Task item >> Copy out each line from the start of the material below until the line with "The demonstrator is", that line included.

Dataset section >>
[Start of section]
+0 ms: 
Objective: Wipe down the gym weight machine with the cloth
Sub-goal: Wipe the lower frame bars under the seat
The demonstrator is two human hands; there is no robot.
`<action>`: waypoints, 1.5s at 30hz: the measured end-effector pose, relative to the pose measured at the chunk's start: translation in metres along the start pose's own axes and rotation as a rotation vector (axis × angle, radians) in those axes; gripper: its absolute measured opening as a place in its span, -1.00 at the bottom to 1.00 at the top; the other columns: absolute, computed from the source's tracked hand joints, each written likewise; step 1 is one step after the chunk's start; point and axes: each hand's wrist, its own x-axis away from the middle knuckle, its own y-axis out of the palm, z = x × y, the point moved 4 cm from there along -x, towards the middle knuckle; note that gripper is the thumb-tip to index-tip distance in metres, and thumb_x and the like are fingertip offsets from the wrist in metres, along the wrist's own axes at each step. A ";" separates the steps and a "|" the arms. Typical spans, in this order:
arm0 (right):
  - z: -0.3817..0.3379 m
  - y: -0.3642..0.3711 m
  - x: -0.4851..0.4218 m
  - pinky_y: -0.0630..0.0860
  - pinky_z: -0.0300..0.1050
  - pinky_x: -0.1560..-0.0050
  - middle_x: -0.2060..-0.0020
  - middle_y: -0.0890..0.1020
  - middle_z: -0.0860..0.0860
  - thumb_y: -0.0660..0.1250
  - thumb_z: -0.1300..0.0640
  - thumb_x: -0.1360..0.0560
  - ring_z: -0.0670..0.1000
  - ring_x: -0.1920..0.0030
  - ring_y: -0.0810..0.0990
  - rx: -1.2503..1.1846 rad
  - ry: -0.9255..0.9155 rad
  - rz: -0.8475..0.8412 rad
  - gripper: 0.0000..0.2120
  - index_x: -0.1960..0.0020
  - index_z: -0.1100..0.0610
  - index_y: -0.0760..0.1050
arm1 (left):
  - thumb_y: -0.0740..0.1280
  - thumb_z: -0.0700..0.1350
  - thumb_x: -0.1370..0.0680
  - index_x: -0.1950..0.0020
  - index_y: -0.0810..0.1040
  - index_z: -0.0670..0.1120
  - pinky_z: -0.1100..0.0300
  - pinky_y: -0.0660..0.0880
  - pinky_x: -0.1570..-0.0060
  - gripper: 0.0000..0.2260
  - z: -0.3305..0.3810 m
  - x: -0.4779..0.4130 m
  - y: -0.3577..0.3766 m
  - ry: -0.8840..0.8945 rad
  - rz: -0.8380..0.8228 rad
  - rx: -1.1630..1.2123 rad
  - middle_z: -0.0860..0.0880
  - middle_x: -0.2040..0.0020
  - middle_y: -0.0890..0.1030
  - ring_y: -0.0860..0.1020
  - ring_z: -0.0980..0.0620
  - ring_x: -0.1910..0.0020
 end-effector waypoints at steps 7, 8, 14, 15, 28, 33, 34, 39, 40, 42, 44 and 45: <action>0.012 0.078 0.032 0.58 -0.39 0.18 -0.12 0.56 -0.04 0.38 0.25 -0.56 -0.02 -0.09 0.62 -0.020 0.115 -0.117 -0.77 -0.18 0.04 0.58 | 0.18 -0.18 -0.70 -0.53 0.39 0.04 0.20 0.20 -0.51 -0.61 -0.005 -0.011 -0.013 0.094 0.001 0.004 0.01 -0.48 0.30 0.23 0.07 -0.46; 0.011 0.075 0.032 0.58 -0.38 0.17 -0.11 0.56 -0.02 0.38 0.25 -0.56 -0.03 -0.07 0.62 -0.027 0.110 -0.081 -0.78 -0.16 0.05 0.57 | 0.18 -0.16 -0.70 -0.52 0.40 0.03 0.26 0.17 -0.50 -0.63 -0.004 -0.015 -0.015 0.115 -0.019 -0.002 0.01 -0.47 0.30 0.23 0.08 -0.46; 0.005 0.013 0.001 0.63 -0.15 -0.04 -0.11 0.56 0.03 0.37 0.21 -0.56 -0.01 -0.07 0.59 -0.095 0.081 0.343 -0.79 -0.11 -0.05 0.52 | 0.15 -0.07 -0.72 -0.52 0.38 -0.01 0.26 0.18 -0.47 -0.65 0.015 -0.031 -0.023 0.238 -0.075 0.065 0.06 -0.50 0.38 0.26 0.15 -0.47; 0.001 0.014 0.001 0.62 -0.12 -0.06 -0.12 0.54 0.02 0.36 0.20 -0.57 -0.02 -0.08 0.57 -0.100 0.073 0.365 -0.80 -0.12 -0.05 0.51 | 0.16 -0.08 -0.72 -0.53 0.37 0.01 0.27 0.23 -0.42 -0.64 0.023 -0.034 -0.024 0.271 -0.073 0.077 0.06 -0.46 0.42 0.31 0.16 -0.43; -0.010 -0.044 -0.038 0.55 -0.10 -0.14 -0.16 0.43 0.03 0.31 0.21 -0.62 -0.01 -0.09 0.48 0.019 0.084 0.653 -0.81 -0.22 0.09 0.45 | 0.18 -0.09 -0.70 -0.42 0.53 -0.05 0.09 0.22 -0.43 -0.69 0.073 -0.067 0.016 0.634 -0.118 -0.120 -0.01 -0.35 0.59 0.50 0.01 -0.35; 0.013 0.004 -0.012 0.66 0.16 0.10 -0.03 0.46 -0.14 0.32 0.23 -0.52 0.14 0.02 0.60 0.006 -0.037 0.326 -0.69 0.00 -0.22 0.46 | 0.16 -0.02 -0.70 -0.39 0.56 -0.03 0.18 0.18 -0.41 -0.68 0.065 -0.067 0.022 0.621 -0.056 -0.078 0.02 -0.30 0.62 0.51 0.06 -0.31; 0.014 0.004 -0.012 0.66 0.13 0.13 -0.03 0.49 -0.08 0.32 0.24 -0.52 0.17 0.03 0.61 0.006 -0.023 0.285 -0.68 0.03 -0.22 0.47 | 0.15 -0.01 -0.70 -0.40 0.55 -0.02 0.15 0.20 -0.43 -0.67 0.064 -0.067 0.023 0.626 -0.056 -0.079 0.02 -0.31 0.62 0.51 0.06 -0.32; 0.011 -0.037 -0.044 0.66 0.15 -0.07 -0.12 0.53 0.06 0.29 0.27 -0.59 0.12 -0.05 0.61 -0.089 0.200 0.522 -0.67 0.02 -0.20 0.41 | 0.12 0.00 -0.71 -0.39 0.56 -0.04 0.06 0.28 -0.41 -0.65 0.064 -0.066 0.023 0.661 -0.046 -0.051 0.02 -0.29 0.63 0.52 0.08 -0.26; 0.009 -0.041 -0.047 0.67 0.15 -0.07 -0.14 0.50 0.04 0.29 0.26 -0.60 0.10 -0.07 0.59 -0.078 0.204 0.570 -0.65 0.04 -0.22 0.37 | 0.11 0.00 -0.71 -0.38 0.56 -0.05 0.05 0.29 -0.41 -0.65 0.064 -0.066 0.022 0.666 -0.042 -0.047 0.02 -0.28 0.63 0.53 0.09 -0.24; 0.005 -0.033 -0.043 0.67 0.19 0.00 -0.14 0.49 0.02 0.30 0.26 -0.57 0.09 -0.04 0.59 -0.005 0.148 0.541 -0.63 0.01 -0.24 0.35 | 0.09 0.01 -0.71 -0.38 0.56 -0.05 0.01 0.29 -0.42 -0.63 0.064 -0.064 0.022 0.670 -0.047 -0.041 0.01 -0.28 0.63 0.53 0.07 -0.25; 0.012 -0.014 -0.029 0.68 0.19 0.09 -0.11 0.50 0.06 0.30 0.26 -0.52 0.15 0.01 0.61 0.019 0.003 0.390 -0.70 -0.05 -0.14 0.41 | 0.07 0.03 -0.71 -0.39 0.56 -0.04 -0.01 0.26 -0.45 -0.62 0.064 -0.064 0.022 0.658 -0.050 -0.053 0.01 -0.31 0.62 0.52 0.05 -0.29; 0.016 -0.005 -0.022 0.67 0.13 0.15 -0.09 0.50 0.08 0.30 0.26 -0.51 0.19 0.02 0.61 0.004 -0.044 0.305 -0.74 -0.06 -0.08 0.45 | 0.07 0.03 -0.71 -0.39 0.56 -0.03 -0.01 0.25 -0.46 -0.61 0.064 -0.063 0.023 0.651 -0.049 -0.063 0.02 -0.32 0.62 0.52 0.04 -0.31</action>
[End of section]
Solution below >>
+0 ms: 
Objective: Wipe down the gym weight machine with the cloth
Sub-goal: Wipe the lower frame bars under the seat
The demonstrator is two human hands; there is no robot.

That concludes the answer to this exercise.